Régionales : en Normandie, le ferroviaire électrise la campagne

Comme lors des précédents scrutins régionaux, le manque de fiabilité des lignes qui relient la Normandie à la capitale anime la campagne électorale. Une vieille antienne sur ce territoire orphelin de la grande vitesse.
La centaine de trains normands quotidiens butte toujours sur l'entrée (ou la sortie) de la gare saint Lazare où ils peinent à se frayer un chemin au milieu de 1.400 Transiliens.
La centaine de trains normands quotidiens butte toujours sur l'entrée (ou la sortie) de la gare saint Lazare où ils peinent à se frayer un chemin au milieu de 1.400 Transiliens. (Crédits : Reuters)

Comme une impression de déjà vu. Le train s'invite une nouvelle fois dans le débat électoral en Normandie. Pas un jour ne se passe sans que les ex-Intercités ne fassent l'objet de prises de bec entre les candidats par médias ou réseaux interposés. Pour qui suit l'actualité locale, cela ne constitue pas à proprement parler une surprise. Voilà des années que la mauvaise qualité des liaisons avec Paris, longtemps négligées par la SNCF de l'aveu même de son ex-patron Guillaume Pepy, suscitent ici des débats enflammés.
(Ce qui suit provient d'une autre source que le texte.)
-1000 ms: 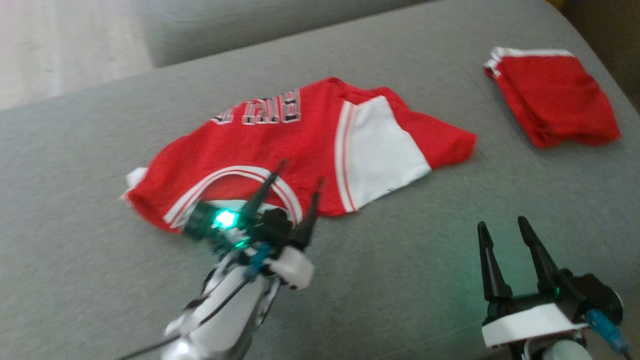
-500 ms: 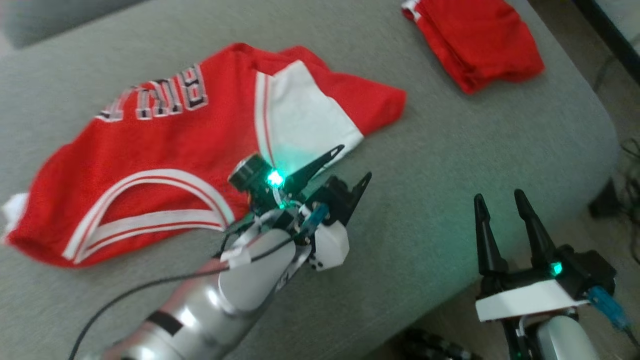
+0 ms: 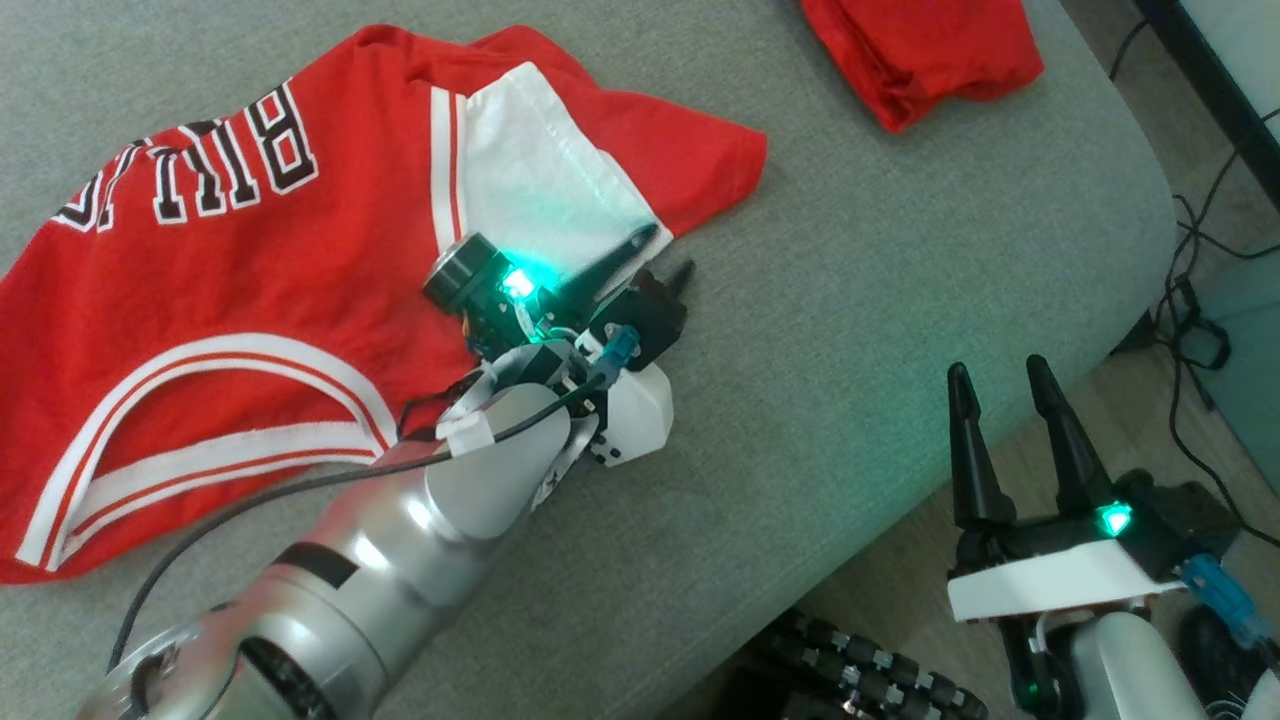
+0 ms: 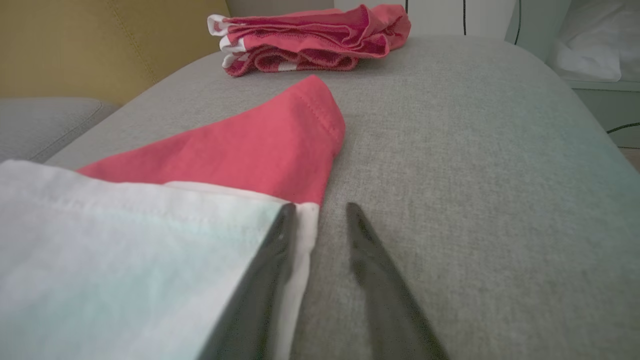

Il est vrai que les Normands ont quelques raisons d'en vouloir à la compagnie cheminote. Là ou les Rennais et les Bordelais se sont rapprochés de la capitale grâce au TGV, eux, s'en sont au contraire « éloignées » au cours des dernières décennies. Les chiffres sont implacables. Il faut, aujourd'hui, compter au moins une heure vingt pour parcourir la distance entre Rouen et la gare Saint Lazare contre une heure dans les années 1970. De même, il est dorénavant plus rapide de se rendre à Nantes par le train qu'à Caen, pourtant deux fois plus proche par la route.

La vie duraille

Dès son arrivée à la présidence de la Région fraîchement réunifiée en 2016, Hervé Morin avait promis de sortir la Normandie du « moyen âge ferroviaire » en prenant la main sur les Intercités. Le nouvel exécutif y avait mis les moyens. En plus de co-financer -grassement- les travaux de rénovation sur des voies à bout de souffle, il avait arraché à Manuel Valls, alors Premier ministre, la coquette somme de 700 millions  d'euros pour acquérir quarante trains Bombardier de type Omneo Premium. Objectif : remplacer des Corail hors d'âge, victimes de pannes à répétition.

Six ans plus tard, la situation sur le rail est en voie d'amélioration. Pour autant, elle est loin d'être optimale permettant aux opposants du président sortant de canonner sur « les promesses non tenues ». Bien que l'intéressé revendique un taux de régularité de 95% et une augmentation de l'offre, les temps de trajets restent inchangés et les retards fréquents. En réalité, la centaine de trains normands quotidiens butte toujours sur l'entrée (ou la sortie) de la gare saint Lazare où ils peinent à se frayer un chemin au milieu de 1.400 Transiliens.

Avec l'Ile de France : je t'aime moi non plus

La solution a pour nom Ligne Nouvelle Paris Normandie (alias LNPN). Inscrite dans la Loi d'orientation des mobilités parmi les chantiers prioritaires, elle n'est toutefois pas prête de voir le jour. Saucissonné en plusieurs tranches étalées dans le temps, ce projet milliardaire prévoit la création de voies réservées pour les TER normands entre Mantes et Paris et la construction d'une nouvelle gare plus capacitaire sur la rive Sud de Rouen.

Mais le dossier, soutenu comme un seul homme par toute la classe politique en aval de la Seine, est loin de faire l'unanimité en amont. « Il y a encore beaucoup de gens au sein des états-majors de la SNCF et de la Région Ile de France qui préféreraient que les trains normands finissent leur course à Mantes, point de départ du futur RER E », confie un fin connaisseur des questions ferroviaires.

Valérie Pécresse, comme d'ailleurs son prédécesseur socialiste, se montre peu pressée d'aider ses voisins. Elle  a ainsi refusé d'apporter sa contribution à la construction d'une passerelle (dite saut de mouton) en gare Saint Lazare. Laquelle permettra aux TER venus du Havre et de Cherbourg d'enjamber les voies où circulent les Transiliens et d'échapper ainsi aux embouteillages. De son côté, la SNCF donne l'impression de freiner des quatre fers. Ses dirigeants affirment aujourd'hui qu'il sera difficile d'inaugurer ce pont ferroviaire avant... 2032 : quatre ans après la date inscrite dans la LOM.

Moralité :  le prochain président de la Région, de quelque bord qu'il vienne, devra encore mouiller la chemise pour espérer gagner la bataille du rail.